他走进教堂时教堂已经挤满了人,他只得在最后排的长椅边缘坐了下来。他左边坐着一个大约四十岁左右的高个子黑人,穿着布满油灰和褶皱的深蓝色工作服。
“嘿,哥们,你叫什么?”那个黑人主动和迈尔斯搭话。
“迈尔斯,你呢?”迈尔斯漫不经心地回答,此时他只想让教堂里和缓的圣乐平静一下自己疲惫不堪的内心。
“巴里,一个淹没在无数贫民中的普通名字——如同这个平凡的名字,我也只是贫贱众生中那不起眼的一个。”黑人咧开嘴笑了笑,迈尔斯发现他的上门牙缺了两颗,下门牙也有些残缺。
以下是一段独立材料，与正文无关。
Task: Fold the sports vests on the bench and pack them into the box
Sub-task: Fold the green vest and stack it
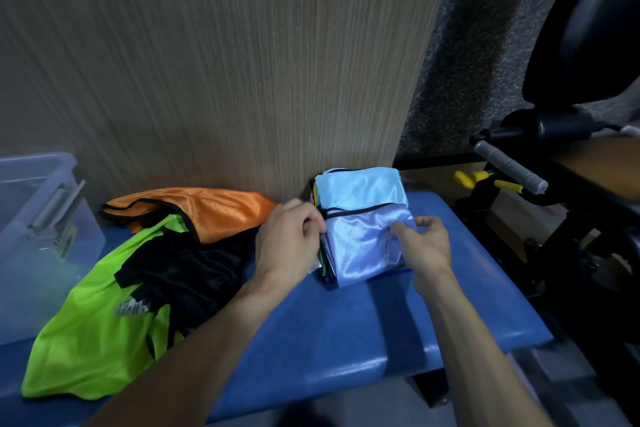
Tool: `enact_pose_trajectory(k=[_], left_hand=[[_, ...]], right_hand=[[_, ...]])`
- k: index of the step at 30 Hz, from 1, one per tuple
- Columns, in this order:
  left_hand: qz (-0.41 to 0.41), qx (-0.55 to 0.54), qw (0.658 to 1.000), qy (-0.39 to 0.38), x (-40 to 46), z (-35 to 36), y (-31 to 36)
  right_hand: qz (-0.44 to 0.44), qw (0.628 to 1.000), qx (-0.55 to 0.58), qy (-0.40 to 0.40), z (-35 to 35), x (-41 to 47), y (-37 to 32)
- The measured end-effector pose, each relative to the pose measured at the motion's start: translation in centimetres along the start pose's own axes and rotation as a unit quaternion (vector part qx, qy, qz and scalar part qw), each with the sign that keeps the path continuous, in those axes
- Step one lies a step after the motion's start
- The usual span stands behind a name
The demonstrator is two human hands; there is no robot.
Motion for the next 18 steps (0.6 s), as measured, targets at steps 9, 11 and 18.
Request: enact_pose_trajectory(k=[9,11,18], left_hand=[[0.127,0.056,0.986,-0.094,4.7,3.3,4.5],[0.07,-0.005,0.989,-0.129,5.9,2.2,1.0],[0.12,0.089,0.939,-0.311,3.1,3.4,-0.9]], right_hand=[[0.014,0.998,0.053,-0.006,0.0,-0.8,0.3],[0.03,0.996,0.083,-0.021,0.1,-0.9,0.6],[0.044,0.992,0.107,-0.047,0.7,-1.0,0.3]])
Point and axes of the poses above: each hand's wrist, its own x-axis towards the middle knuckle, its own z-axis out of the palm, y = z × x, the point moved 9 cm from there along x, towards the middle knuckle, and after that the axes turned 3 degrees about -z, right-handed, at the moved point
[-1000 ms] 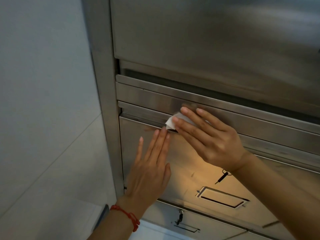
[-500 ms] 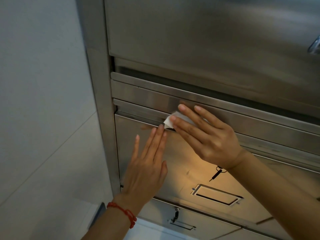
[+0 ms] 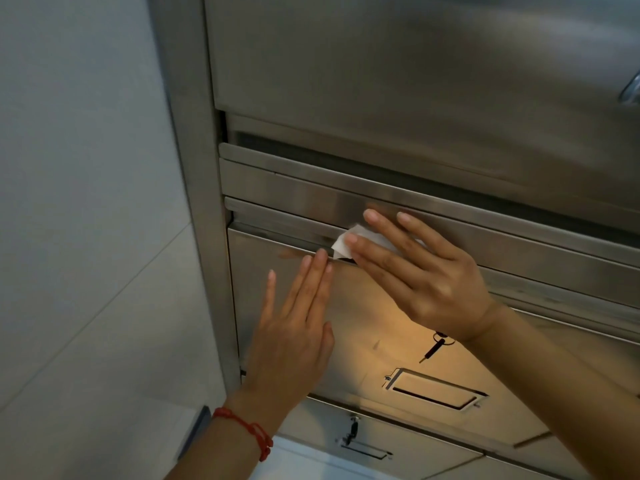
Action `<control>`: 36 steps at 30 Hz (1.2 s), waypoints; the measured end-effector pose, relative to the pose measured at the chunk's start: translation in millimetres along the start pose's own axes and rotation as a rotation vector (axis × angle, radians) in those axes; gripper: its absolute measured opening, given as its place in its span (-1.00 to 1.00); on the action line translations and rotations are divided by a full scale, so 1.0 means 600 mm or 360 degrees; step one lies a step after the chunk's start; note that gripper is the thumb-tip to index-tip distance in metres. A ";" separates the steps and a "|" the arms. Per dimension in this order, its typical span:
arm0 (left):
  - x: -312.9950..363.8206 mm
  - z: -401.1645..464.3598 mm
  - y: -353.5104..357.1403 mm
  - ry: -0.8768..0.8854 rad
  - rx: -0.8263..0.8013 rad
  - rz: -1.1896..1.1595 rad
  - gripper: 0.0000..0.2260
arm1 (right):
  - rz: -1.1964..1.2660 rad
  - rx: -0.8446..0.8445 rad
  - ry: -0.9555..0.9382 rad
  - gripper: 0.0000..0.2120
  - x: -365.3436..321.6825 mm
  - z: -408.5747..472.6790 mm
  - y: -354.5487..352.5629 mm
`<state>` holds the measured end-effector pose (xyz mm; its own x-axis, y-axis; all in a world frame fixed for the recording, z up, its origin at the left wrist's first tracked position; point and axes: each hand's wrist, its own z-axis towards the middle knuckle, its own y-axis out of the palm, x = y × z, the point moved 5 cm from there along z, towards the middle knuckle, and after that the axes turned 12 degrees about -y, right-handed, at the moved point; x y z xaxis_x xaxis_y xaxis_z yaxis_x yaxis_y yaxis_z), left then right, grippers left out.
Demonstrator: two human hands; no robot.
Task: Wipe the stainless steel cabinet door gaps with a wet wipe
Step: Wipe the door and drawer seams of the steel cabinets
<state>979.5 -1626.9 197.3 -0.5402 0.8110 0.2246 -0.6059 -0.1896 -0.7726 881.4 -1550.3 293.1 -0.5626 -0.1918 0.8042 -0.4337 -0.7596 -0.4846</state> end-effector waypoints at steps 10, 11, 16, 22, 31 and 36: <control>-0.001 0.001 0.003 0.0006 -0.0031 -0.0012 -0.44 | -0.0035 0.0006 0.0000 -0.73 -0.001 -0.003 0.001; -0.001 0.001 0.003 0.0008 -0.0032 -0.0012 -0.44 | -0.0041 0.0005 0.0016 -0.73 -0.001 -0.007 0.000; -0.004 0.002 0.004 0.0029 -0.0005 -0.0040 -0.44 | -0.0075 -0.0013 0.0028 -0.74 0.001 -0.014 -0.005; 0.000 0.001 0.003 0.0022 0.0018 -0.0070 -0.43 | -0.0050 0.0012 0.0047 -0.73 -0.001 0.002 0.001; -0.001 0.001 -0.005 0.0038 0.0022 -0.0050 -0.46 | -0.0057 -0.0006 0.0010 -0.74 -0.002 0.001 0.001; -0.003 0.001 -0.006 0.0030 0.0004 -0.0055 -0.45 | -0.0058 -0.0032 0.0025 -0.73 -0.004 -0.008 -0.002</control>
<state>981.9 -1627.9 200.1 -0.5075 0.8275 0.2400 -0.6256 -0.1624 -0.7630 880.0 -1546.1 289.8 -0.5573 -0.1541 0.8159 -0.4679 -0.7534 -0.4619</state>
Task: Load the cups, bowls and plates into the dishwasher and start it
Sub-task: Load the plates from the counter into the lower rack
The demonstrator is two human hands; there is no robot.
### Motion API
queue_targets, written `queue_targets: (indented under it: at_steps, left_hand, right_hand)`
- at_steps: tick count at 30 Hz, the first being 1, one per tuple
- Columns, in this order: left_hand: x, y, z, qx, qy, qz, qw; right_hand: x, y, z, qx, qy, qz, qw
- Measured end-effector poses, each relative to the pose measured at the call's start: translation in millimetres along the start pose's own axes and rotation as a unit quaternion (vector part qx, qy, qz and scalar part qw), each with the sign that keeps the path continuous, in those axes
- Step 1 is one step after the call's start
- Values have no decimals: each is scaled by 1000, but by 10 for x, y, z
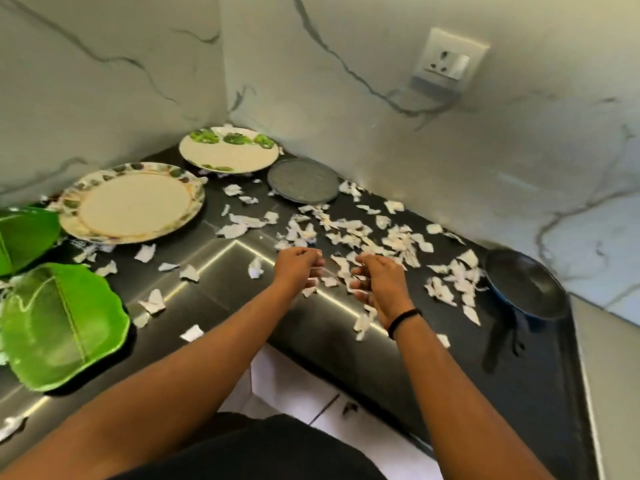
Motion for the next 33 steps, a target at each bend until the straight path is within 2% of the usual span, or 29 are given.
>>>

片刻,圣乐逐渐停息,一位穿着黑色宽袍的神父从侧门慢慢步入教堂。他停在十字架下的讲台后,把腰间夹着的一本厚重的《圣经》摊开放在讲台上。
“在这个神圣的日子,我们在上帝的旨意下聚集于此,愿主的恩惠和平安与众弟兄姊妹同在!”神父大声地向大家宣布。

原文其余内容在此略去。